Maybe Jay cares in his own way. It’s his perspective, and Dick just established he doesn’t know anything about it. He just wrote it off as bad and didn’t bother to find out more about it, but what if there was something that was worth a second look?

After all, it seems a bit presumptuous to dismiss your brother’s entire life experience.

When Dick thinks about it like that, it sounds really bad. It sounds too close to abuse for comfort. Is that how Jay sees it? Is that the reason he encouraged people to go to the media?

That’s not possible. There is nothing to those allegations. At most, Jay’s an overprotective brother.  

Right?

But Dick stops thinking about it when Joker swings toward a terrified Jay again.

Damn, how could this happen again?

Dick consciously doesn’t think the aftermath, but he can’t help the foreboding feeling.

Jay catches the crowbar. _“Do you hear that?”_ He tilts his head toward Joker.  

_“Ah, that will be the timer,”_ McCall says cheerfully. _“Ready to blow up a couple of places you know very well. The shelter. The building you set up for the whores. The kindergarten you took under your wing. The public school. The newly installed bus stops which you protect so ardently. In short all sorts of good, important places.”_

Joker gives one of his infuriating cackles.

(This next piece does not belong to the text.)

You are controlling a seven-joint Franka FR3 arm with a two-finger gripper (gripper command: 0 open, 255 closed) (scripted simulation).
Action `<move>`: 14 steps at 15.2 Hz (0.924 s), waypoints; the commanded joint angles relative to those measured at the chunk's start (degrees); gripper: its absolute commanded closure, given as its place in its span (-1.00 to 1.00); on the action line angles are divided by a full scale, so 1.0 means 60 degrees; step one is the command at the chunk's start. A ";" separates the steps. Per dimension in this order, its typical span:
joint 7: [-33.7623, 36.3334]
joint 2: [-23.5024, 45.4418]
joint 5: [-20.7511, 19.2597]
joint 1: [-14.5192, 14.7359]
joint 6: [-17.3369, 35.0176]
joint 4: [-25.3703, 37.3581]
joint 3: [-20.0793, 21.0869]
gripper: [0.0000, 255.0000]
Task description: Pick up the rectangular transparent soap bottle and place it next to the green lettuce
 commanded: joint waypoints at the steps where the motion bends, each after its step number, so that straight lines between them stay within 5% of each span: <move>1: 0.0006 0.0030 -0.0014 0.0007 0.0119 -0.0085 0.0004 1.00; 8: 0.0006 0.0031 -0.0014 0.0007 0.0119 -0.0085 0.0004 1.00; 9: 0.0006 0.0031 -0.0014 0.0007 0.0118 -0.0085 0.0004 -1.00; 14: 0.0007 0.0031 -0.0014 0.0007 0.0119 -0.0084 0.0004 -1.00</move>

_“Now, though, I must warn you.”_ McCall’s voice takes a paternal tone and Dick grinds his teeth. _“If you do anything to get to the timer, yes, you’ll have managed to kill Joker and have thus succeeded in rousing Batman’s ire, but you won’t have time to care. It’s you or the people under your protection, Robin. You or them.”_

“The Knock-knock gas,” Timmy whispers.

Dami’s head snaps to Timmy. Dick can read Dami’s horrified realization on his face. It’s easy, even. The same thing is on Timmy and Dick’s faces. Bruce, though, is blank. Too blank.  And Dick doesn’t even want to imagine what’s on Alfie’s. 

_“Choose carefully,”_ McCall says cheerfully.

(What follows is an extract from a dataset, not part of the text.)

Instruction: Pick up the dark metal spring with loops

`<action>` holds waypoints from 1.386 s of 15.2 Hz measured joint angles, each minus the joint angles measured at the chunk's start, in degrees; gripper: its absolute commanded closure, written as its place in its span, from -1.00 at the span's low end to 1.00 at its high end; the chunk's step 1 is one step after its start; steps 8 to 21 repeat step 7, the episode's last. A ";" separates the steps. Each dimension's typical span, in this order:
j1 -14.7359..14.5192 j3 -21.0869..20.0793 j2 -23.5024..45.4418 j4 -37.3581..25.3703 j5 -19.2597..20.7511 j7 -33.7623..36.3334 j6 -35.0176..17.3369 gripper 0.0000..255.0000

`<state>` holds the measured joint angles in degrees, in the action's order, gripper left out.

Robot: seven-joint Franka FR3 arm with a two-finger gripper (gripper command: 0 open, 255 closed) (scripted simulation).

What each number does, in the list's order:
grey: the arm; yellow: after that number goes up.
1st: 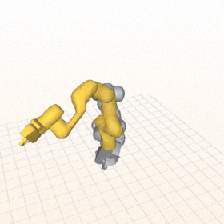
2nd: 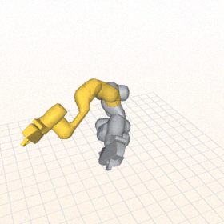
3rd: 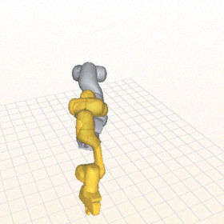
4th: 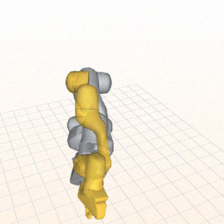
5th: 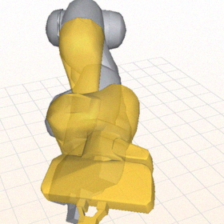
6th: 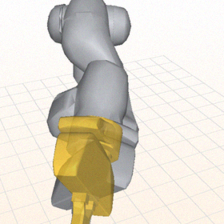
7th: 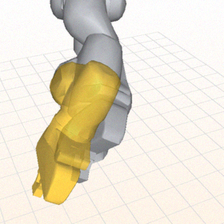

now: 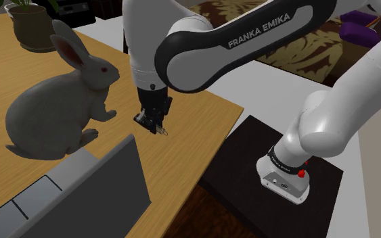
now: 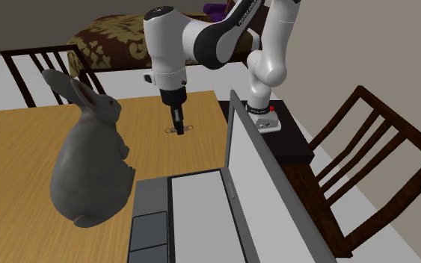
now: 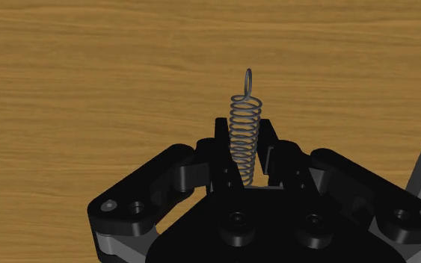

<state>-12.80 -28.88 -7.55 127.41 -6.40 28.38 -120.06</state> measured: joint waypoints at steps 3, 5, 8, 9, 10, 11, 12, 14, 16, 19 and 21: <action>0.08 0.30 -0.93 -1.41 -0.32 -0.36 2.28 1.00; 0.09 0.47 -1.54 -2.59 -0.51 -0.49 4.01 1.00; 0.09 0.59 -2.08 -3.35 -0.69 -0.60 5.27 1.00; 0.09 0.59 -2.08 -3.35 -0.69 -0.60 5.27 1.00; 0.09 0.59 -2.08 -3.35 -0.69 -0.60 5.27 1.00; 0.09 0.59 -2.08 -3.35 -0.69 -0.60 5.27 1.00; 0.09 0.59 -2.08 -3.35 -0.69 -0.60 5.27 1.00; 0.09 0.59 -2.08 -3.35 -0.69 -0.60 5.27 1.00; 0.09 0.59 -2.08 -3.35 -0.69 -0.60 5.27 1.00; 0.09 0.59 -2.08 -3.35 -0.69 -0.60 5.27 1.00; 0.09 0.59 -2.08 -3.35 -0.69 -0.60 5.27 1.00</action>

Jay seems confused. _“I-is this a joke?”_

Joker cackles harder.

In one smooth movement, Jay changes his grip on the crowbar and tugs it out of Joker’s grip. Jay swings the makeshift weapon. It cracks on Joker’s temple. He goes down, unconscious or dead. Changing his grip again, Jay flips Joker’s clothes out of the way and uses the crowbar to rip through the stitches on Joker’s belly. Blood spurts everywhere. And the gas erupts.

There wasn’t ever a choice. Not really. Not for Jay.

Jay scoots a little distance away. His helmet is in pieces. He tilts his head down to look at his clothes and at Joker’s, but there isn’t enough time to make a useable mask out of them. The timer is at one minute and that’s all Dick sees through the gas. Jay needs to get closer and he needs to do it immediately.

So, Jay does. He holds his breath but the Knock-knock gas doesn’t work like that. It disperses fairly easily timewise, but it does a lot of harm. Named after the sounds that one makes when they’re at Death door asking to come in, the Knock-knock gas crawls into the airways and causes them to constrict. There’s no cure for it, but the ingredients are very rare. Apparently, not rare enough.

Jay’s going to die. Joker as well. And McCall is past being afraid of consequences.

_Fuck!_

They watch in silence as Jay struggles to disarm the bombs with a timer and decreasing amounts of air. It’s going. Jay’s smart. He has had training and… There have been no explosions so it wasn’t real or it was a dud, at worst.

To die for a lie.

If Dick could, he would swap places with Jay in a second. He’d take Jay’s fear and his pain and his desperation. Dick would make sure Alfie has Jay in a blanket burrito with some Neapolitan ice cream or a chili dog or maybe simple chicken soup. If Dick could, nothing bad would ever happen to his brother.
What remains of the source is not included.